A Howard University professor is under fire for blaming Austin Metcalf’s father for not teaching his son enough about black culture, which she seemed to insinuate resulted in his murder.
Karmelo Anthony was convicted Tuesday of murdering Austin at a track meet in April 2025 and was sentenced to 35 years in prison.
Austin’s father, Jeff Metcalf, admonished Anthony for making the case about race and told him he’s been feeling “pure unfiltered rage” while grieving the loss of his son.
“I said from day one, this was never about race, please don’t politicize it,” Jeff said. “But what did you choose to do, both. It’s about right and wrong. We’re all humans. We all bleed the same color.”
“You failed your parents, you failed yourself, and you failed society. You don’t belong in this community,” he continued, “You’re going to prison.

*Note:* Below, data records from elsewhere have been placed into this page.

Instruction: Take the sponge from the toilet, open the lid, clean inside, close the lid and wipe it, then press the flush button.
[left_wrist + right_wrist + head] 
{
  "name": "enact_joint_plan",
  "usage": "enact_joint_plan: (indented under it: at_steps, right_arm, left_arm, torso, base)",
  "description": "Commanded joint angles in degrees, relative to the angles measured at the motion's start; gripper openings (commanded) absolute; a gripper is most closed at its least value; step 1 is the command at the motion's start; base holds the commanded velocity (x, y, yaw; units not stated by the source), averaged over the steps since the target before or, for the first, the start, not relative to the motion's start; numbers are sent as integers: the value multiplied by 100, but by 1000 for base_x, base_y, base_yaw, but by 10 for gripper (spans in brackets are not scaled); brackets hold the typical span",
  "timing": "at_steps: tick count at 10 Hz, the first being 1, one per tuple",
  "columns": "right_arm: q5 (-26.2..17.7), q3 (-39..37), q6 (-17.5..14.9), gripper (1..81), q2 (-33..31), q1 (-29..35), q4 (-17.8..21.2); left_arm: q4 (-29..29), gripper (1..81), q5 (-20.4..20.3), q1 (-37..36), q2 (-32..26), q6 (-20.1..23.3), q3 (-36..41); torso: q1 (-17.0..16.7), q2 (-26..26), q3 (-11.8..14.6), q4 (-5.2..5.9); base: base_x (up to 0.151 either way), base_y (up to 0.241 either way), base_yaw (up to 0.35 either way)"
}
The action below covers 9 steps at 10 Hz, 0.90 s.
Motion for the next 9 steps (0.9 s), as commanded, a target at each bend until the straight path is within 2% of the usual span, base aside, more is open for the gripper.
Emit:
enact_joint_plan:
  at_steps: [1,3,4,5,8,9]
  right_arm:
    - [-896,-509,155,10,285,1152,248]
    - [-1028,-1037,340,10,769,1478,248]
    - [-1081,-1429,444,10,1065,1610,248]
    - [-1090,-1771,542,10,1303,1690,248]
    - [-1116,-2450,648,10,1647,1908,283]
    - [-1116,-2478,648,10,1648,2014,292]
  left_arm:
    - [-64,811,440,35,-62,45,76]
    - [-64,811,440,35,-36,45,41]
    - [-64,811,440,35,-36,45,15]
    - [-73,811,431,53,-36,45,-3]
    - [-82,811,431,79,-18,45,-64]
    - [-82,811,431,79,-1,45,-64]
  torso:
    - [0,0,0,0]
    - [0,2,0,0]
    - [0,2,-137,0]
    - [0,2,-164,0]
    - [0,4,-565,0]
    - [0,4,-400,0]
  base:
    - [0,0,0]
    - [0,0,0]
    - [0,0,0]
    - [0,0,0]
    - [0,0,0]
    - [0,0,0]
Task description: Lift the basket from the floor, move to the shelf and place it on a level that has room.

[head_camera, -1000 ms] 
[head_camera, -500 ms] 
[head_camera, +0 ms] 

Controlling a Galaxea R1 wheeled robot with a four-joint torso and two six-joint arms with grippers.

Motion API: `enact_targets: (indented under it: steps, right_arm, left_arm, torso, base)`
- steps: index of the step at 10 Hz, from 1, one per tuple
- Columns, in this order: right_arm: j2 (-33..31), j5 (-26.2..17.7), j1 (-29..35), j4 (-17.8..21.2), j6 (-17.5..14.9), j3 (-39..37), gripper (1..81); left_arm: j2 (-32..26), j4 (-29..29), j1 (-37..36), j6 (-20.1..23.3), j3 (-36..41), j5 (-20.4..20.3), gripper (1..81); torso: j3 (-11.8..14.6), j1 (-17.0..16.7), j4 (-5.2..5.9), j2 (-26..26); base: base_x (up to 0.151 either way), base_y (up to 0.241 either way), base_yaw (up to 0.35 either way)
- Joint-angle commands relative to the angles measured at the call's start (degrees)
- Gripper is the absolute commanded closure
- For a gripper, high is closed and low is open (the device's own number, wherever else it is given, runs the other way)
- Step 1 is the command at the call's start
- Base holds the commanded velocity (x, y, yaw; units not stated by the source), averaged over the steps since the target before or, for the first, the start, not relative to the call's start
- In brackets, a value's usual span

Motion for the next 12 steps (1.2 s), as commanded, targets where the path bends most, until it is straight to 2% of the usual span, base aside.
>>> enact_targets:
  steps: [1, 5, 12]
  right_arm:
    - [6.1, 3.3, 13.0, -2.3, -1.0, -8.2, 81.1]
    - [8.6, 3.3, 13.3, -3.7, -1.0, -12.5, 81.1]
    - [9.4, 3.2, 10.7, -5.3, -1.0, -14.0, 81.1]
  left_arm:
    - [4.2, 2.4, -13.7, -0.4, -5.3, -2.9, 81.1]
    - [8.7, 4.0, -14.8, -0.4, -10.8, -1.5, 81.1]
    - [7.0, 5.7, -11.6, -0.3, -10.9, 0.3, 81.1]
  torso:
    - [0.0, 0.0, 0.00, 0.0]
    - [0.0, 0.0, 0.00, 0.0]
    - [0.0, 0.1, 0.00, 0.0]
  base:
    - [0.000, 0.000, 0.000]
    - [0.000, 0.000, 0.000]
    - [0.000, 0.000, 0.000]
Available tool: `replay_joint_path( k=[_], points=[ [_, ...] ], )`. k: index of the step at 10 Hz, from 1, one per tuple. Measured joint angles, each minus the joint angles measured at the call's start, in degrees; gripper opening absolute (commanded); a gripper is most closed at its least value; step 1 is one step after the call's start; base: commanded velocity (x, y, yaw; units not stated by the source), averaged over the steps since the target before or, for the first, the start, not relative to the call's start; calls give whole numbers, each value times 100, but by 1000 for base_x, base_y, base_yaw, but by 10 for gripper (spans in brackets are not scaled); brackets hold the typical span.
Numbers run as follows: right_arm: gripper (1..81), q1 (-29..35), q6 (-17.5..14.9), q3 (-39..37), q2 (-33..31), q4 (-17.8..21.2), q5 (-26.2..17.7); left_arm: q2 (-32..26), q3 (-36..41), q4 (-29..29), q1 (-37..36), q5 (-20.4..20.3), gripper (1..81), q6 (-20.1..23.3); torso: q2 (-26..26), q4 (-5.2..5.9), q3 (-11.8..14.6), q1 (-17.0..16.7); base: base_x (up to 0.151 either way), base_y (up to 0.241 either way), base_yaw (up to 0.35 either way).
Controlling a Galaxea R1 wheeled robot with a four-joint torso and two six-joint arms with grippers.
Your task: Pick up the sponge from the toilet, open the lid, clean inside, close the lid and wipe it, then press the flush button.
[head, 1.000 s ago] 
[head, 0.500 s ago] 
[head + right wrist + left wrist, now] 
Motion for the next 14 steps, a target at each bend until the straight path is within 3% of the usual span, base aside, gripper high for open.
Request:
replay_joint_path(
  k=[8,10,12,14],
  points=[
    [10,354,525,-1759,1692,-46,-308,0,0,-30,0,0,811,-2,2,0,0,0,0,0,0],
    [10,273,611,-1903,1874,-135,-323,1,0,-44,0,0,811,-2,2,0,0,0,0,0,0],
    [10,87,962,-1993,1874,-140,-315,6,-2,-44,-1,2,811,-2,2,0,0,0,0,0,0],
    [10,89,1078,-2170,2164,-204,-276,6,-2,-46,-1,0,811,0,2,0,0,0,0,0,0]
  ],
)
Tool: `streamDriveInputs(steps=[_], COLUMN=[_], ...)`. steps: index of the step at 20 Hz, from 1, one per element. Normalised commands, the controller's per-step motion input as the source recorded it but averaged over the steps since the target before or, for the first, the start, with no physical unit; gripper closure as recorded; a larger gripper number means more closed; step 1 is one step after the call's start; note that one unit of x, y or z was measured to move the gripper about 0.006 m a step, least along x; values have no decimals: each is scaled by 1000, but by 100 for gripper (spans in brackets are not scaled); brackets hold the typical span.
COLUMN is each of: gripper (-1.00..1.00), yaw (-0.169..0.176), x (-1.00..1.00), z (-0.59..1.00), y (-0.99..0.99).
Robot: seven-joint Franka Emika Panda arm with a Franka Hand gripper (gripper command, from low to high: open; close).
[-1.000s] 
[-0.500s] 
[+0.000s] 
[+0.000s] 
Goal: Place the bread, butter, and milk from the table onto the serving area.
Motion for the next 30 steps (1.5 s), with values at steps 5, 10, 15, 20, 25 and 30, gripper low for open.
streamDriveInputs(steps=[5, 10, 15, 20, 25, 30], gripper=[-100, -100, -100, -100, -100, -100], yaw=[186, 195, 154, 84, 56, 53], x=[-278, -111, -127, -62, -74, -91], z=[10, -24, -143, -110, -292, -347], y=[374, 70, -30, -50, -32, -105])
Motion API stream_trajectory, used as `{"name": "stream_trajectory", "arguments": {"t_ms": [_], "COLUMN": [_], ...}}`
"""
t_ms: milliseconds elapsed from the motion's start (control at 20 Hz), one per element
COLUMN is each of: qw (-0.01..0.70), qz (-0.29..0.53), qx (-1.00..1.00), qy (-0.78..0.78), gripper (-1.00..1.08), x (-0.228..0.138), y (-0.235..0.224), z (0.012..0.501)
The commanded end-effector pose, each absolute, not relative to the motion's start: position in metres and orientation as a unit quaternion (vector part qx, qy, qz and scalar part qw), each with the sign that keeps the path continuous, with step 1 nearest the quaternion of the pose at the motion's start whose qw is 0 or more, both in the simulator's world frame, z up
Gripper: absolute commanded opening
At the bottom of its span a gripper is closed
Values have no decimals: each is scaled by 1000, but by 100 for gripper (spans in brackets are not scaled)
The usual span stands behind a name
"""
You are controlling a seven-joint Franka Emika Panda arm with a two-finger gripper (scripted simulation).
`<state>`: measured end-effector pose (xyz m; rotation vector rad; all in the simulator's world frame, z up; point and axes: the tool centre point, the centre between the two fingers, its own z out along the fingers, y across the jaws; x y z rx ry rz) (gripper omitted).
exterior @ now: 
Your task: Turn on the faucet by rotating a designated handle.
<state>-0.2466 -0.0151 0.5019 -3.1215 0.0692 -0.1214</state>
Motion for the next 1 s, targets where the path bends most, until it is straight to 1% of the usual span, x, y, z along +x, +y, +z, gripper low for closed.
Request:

You can’t even look me in the eyes right now, but you can stab my f*cking son in the heart.”
Dr. Stacey Patton published an article on Substack on Wednesday titled, “Dear Jeff Metcalf: Your Son Is Dead Because You Failed to Teach Him That Black Boys Have Boundaries.”
Patton responded to the grieving father’s heartbreaking victim’s impact statement by saying it was time to “talk about Jeff Metcalf’s failure as a father.” She said this was appropriate to do because it was the same treatment given to the families of Trayvon Martin, Michael Brown, and Tamir Rice.
“In your own memorial language, you told us about the kind of white boyhood Austin was raised inside. It was a boyhood steeped in conquest language, hunting rituals, warrior fantasies, masculine toughness, and the romance of force,” she wrote. “You told us about a child praised not just for being kind, curious, gentle, or careful, but for becoming a ‘leader’ and a ‘warrior’ in a racist culture where those words too often mean dominance.”
She argued Austin Metcalf “learned early how to hold a weapon, how to aim, how to take down a living thing, how to be proud of the kill, how to have that moment folded into the mythology of father and son,” and that set him up to be a victim of violence.
“YOU taught Austin what it meant to be a ‘warrior.’ YOU taught him that toughness was honorable. YOU taught him that taking up space was normal. YOU taught him that confrontation was courage. YOU socialized Austin into entitlement long before he ever reached that track meet,” Patton wrote in the lengthy essay.
“YOU failed to teach your boy that black children have boundaries. YOU failed [to] teach humility, restraint, or the sacred fact that another person’s body is not your jurisdiction. YOU failed to teach him that another child’s space is not a challenge to be conquered. … YOU obviously failed to teach your son that touching, confronting, crowding, testing, or policing another person can have consequences. You failed, Jeff,” she added.
The Howard professor ultimately concluded that “black children have good reason to be on guard around white bodies.”
She went on to say she was glad Karmelo Anthony never looked the grieving father in the eye, as he had requested while he read his statement.
“There was power in him not looking at you,” Patton wrote. “There was refusal in it. There was survival in it. There was an ancient knowing in it. Because black people know what it means when a white man demands eye contact from a black child after already deciding what that child is. We know the old ritual. We know that sometimes ‘look at me’ is not a request for humanity. It is a demand for surrender. And Karmelo did not surrender.”
Professor Patton’s Substack has nearly fifty thousand followers, and her open letter to Jeff Metcalf has received nearly two thousand likes. But not everyone was happy with it.
“Demonic,” one commenter replied.
“This is pretty disgusting,” another person wrote. “They’re asserting a right to murder white people who aren’t docile, deferential, and subordinate. Who don’t ‘know their place.’ Some of them have become the racists they claim to hate.”
“Black boys, and all boys for that matter, should have a boundary if not stabbing someone to death. That’s the boundary,” another wrote. “It’s an extremely easy boundary NOT to cross, billions of people live their whole lives without ever crossing it. If there’s ANY boundary, it’s that.”